--- TO DO ---
Only one stretch of the data below is wanted: the lines from the one with "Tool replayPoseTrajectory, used" through the one with "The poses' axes", repeated exactly.

-*-*-

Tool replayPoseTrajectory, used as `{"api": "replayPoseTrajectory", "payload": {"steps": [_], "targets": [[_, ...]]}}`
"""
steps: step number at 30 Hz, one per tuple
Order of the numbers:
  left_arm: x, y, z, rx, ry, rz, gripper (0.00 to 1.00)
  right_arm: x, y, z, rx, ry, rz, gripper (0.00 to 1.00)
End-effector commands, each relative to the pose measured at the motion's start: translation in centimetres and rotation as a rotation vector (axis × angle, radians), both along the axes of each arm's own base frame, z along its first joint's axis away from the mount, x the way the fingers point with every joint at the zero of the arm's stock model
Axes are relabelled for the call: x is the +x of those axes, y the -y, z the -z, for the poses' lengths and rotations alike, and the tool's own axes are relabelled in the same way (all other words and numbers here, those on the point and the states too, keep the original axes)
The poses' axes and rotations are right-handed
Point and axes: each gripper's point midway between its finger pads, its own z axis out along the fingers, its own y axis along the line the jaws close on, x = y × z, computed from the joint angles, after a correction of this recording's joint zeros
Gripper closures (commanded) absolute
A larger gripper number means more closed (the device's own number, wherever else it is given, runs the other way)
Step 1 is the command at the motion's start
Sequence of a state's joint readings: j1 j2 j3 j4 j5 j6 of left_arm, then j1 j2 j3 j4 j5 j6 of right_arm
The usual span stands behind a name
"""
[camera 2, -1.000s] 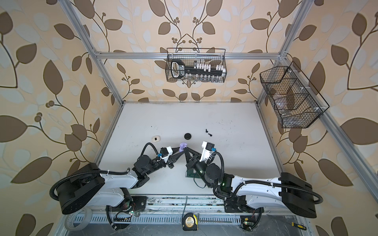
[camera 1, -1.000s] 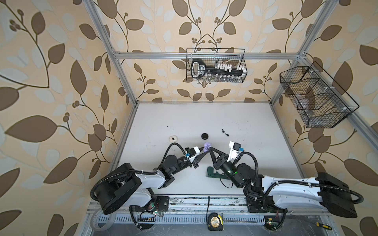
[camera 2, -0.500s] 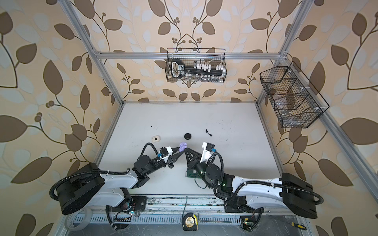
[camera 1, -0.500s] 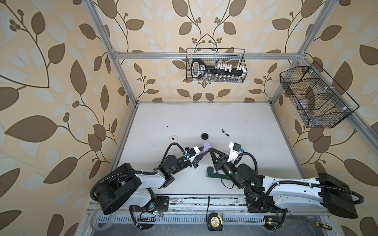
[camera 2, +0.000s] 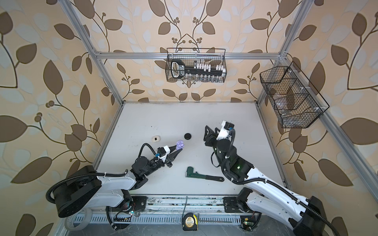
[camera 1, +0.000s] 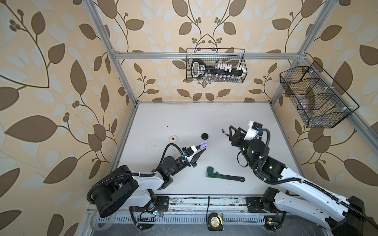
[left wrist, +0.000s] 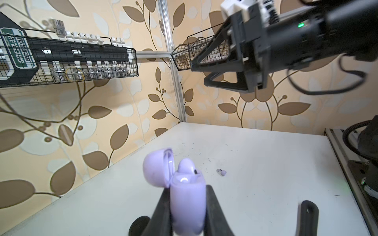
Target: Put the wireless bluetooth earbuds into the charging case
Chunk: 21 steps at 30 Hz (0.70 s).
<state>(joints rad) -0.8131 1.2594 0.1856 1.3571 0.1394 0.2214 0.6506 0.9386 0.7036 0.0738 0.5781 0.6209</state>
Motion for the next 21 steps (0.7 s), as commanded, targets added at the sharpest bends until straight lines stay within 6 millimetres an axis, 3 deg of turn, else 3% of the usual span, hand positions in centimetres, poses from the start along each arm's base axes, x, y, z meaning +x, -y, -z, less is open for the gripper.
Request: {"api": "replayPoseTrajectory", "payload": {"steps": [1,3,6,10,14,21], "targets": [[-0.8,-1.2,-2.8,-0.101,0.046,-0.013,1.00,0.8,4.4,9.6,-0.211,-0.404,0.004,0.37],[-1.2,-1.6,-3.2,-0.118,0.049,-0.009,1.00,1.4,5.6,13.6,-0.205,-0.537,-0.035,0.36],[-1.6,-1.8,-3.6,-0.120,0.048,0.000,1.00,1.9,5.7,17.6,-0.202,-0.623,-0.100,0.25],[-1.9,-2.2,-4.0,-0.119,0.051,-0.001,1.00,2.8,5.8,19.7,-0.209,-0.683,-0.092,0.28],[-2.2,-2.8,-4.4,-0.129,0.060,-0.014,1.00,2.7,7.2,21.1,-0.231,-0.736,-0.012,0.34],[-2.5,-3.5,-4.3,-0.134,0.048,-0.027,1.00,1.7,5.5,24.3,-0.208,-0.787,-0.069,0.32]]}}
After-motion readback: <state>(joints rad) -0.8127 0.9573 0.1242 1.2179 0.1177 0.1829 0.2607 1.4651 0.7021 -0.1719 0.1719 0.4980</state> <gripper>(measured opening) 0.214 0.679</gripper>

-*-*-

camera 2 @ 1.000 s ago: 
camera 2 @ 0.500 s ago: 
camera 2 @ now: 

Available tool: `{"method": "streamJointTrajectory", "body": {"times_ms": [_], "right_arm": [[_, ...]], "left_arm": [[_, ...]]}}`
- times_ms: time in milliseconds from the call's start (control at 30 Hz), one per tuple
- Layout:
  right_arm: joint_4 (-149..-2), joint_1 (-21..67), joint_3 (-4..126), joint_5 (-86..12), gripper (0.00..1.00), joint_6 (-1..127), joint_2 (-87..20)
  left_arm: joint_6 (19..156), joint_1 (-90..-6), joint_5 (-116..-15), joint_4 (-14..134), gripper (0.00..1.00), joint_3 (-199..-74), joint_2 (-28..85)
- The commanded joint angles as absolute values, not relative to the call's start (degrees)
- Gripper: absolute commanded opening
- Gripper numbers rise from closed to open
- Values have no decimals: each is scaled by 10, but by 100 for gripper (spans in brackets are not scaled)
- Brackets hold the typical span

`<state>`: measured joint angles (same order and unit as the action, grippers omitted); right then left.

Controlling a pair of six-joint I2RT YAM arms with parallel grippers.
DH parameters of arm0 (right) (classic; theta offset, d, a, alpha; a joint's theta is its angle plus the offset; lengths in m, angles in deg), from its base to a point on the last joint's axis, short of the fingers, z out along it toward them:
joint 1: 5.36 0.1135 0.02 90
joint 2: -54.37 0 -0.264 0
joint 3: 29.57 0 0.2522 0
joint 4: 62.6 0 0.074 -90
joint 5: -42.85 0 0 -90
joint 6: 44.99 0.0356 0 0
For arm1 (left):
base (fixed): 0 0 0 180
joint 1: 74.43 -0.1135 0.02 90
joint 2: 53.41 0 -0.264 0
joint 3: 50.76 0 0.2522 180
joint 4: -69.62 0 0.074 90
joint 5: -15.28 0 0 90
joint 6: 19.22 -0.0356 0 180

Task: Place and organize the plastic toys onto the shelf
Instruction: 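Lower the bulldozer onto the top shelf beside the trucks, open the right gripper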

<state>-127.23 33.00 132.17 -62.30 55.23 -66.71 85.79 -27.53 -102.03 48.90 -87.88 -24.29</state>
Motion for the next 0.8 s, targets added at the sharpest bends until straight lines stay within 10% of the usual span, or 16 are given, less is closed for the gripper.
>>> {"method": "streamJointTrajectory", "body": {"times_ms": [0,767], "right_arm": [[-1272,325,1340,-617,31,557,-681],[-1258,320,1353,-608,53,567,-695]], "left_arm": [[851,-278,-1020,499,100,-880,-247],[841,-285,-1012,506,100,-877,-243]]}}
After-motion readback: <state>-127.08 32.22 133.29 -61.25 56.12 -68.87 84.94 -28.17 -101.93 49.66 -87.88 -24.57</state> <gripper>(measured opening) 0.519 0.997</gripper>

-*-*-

--- ANSWER FOR THE TASK ---
Tool replayPoseTrajectory, used as `{"api": "replayPoseTrajectory", "payload": {"steps": [_], "targets": [[_, ...]]}}`
"""
steps: step number at 30 Hz, one per tuple
Order of the numbers:
  left_arm: x, y, z, rx, ry, rz, gripper (0.00 to 1.00)
  right_arm: x, y, z, rx, ry, rz, gripper (0.00 to 1.00)
End-effector commands, each relative to the pose measured at the motion's start: translation in centimetres and rotation as a rotation vector (axis × angle, radians), both along the axes of each arm's own base frame, z along its first joint's axis away from the mount, x the way the fingers point with every joint at the zero of the arm's stock model
Axes are relabelled for the call: x is the +x of those axes, y the -y, z the -z, for the poses' lengths and rotations alike, and the tool's own axes are relabelled in the same way (all other words and numbers here, those on the point and the states too, keep the original axes)
The poses' axes and rotations are right-handed

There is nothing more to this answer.